**The task**
Only the lines below starting at the one containing "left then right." and ending at the one containing "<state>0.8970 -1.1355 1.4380" belong in the answer, each copied exactly.

**Records for this task**

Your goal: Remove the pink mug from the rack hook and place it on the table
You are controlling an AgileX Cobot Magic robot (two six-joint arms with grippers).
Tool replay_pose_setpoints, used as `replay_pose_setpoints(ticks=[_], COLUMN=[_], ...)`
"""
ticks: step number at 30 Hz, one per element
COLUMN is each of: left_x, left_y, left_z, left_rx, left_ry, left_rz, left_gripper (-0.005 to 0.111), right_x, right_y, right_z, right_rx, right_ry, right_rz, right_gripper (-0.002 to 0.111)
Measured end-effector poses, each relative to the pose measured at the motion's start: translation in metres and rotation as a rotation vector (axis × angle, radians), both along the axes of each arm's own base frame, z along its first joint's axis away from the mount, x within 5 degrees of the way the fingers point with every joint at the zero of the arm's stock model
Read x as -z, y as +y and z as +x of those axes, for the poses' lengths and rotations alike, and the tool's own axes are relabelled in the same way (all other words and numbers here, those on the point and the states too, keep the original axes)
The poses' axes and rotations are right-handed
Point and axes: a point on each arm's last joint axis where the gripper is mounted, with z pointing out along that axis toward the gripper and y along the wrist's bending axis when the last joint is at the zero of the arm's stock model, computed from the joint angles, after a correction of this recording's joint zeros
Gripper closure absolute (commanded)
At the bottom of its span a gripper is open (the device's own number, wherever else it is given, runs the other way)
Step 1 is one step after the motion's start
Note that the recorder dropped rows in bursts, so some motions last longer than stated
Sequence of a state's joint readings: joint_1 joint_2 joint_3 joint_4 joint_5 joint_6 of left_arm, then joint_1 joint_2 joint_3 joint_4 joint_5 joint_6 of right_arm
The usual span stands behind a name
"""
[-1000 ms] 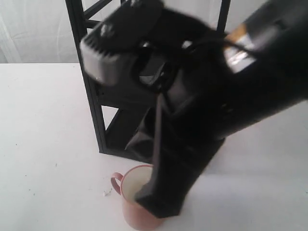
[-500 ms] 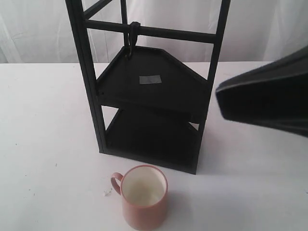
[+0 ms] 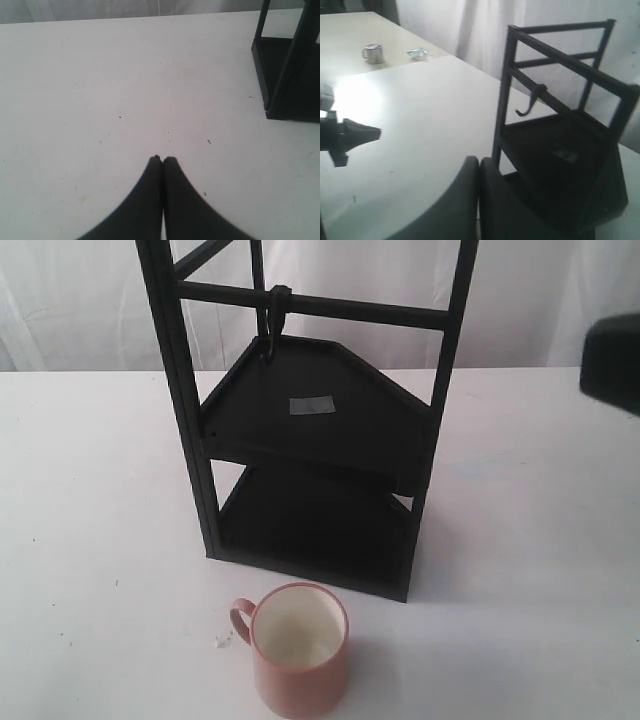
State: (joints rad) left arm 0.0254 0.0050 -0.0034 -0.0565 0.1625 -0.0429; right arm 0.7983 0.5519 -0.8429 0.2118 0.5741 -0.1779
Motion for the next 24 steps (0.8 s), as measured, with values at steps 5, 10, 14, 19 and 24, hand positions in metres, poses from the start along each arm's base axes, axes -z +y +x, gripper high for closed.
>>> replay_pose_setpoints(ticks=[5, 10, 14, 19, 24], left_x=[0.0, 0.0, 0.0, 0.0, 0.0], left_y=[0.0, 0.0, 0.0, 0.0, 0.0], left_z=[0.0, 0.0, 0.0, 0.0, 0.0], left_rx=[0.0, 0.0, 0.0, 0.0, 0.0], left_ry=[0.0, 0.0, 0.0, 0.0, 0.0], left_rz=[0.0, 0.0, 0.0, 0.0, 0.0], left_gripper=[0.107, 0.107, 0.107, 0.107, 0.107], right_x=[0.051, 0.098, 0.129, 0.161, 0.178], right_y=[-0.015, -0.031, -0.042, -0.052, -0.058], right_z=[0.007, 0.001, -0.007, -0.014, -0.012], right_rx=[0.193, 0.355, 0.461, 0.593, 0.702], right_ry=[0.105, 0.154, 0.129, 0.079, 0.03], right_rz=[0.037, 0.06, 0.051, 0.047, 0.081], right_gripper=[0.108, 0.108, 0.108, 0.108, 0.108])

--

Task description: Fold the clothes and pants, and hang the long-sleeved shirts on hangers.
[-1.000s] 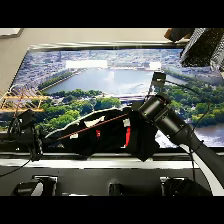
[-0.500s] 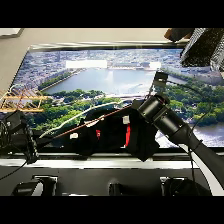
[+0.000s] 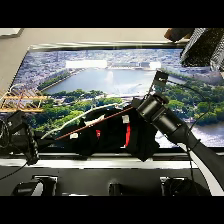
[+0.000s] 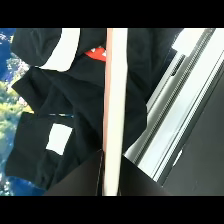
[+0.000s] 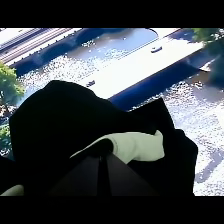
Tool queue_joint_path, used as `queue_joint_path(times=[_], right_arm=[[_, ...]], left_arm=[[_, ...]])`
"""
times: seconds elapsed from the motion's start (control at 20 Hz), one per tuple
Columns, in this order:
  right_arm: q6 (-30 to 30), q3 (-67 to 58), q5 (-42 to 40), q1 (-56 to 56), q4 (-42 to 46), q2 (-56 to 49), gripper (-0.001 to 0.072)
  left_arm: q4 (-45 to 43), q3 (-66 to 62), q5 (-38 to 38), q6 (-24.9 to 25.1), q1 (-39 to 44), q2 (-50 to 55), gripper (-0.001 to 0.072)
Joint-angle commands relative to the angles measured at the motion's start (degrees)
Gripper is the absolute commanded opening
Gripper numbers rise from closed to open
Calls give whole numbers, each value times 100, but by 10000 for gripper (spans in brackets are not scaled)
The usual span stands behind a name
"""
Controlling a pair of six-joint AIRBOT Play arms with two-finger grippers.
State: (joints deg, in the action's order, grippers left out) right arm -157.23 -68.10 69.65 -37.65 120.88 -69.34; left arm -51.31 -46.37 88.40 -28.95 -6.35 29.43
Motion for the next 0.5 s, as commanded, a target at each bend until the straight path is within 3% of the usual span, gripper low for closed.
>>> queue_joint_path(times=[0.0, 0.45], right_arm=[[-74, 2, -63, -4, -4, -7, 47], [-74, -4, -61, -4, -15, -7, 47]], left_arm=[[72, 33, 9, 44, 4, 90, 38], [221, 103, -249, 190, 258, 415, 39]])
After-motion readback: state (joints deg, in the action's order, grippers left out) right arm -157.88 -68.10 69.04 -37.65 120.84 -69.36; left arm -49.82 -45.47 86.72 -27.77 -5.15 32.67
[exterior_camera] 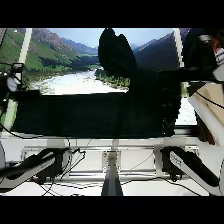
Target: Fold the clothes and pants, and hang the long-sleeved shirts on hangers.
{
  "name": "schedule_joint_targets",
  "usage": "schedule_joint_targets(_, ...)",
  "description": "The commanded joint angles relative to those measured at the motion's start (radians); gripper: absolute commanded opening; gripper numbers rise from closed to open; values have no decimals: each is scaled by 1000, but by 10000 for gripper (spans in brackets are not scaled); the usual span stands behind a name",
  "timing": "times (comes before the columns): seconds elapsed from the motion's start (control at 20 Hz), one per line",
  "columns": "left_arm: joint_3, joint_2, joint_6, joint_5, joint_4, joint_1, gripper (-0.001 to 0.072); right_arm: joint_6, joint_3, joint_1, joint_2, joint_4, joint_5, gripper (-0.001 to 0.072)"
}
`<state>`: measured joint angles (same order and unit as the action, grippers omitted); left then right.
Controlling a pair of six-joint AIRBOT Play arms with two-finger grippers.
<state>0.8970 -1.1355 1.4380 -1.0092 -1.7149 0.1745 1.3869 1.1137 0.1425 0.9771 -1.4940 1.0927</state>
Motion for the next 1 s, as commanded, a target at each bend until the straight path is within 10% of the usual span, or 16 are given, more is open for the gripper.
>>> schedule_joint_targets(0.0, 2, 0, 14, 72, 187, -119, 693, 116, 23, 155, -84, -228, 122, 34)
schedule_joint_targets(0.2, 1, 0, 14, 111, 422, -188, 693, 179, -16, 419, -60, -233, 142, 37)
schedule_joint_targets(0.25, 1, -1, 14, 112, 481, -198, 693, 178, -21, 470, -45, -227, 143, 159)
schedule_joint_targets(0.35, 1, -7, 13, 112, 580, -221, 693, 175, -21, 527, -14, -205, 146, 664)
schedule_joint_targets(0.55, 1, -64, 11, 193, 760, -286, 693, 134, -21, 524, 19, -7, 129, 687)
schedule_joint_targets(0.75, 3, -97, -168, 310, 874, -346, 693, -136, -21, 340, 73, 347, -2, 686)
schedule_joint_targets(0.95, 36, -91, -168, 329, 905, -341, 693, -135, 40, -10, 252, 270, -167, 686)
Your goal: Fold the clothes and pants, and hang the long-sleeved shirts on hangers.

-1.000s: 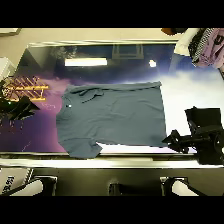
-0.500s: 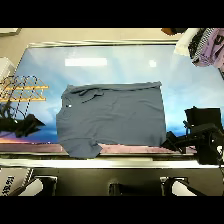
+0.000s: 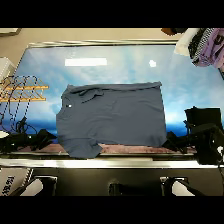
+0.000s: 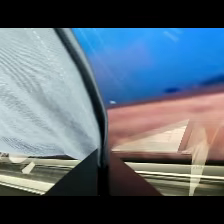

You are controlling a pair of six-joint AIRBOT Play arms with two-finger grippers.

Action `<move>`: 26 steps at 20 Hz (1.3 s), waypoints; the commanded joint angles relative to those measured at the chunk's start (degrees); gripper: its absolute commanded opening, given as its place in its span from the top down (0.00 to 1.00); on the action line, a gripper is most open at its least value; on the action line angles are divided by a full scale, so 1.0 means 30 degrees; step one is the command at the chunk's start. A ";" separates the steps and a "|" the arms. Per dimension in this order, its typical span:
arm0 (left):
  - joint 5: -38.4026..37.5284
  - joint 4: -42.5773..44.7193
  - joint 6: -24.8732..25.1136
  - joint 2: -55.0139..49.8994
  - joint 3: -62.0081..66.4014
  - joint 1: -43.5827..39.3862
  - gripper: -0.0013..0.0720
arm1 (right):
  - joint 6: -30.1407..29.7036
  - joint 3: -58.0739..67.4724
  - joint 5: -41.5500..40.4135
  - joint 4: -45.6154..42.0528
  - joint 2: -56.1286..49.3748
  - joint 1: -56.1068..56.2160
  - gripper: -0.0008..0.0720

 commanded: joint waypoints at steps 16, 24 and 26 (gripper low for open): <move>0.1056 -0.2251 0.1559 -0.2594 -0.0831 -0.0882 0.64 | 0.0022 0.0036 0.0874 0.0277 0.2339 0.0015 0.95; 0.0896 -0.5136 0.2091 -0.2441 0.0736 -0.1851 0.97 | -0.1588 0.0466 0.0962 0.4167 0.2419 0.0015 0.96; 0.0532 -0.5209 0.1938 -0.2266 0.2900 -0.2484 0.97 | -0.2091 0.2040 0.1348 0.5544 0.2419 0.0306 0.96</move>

**Expected answer**
`<state>`: measured joint angles (same order and unit as the action, grippers omitted); left then right.
Controlling a pair of six-joint AIRBOT Play arms with two-finger grippers.
<state>0.8970 -1.1355 1.4380 -1.0092 -1.7149 0.1745 1.3869 1.1137 0.1425 0.9771 -1.4940 1.0927</state>

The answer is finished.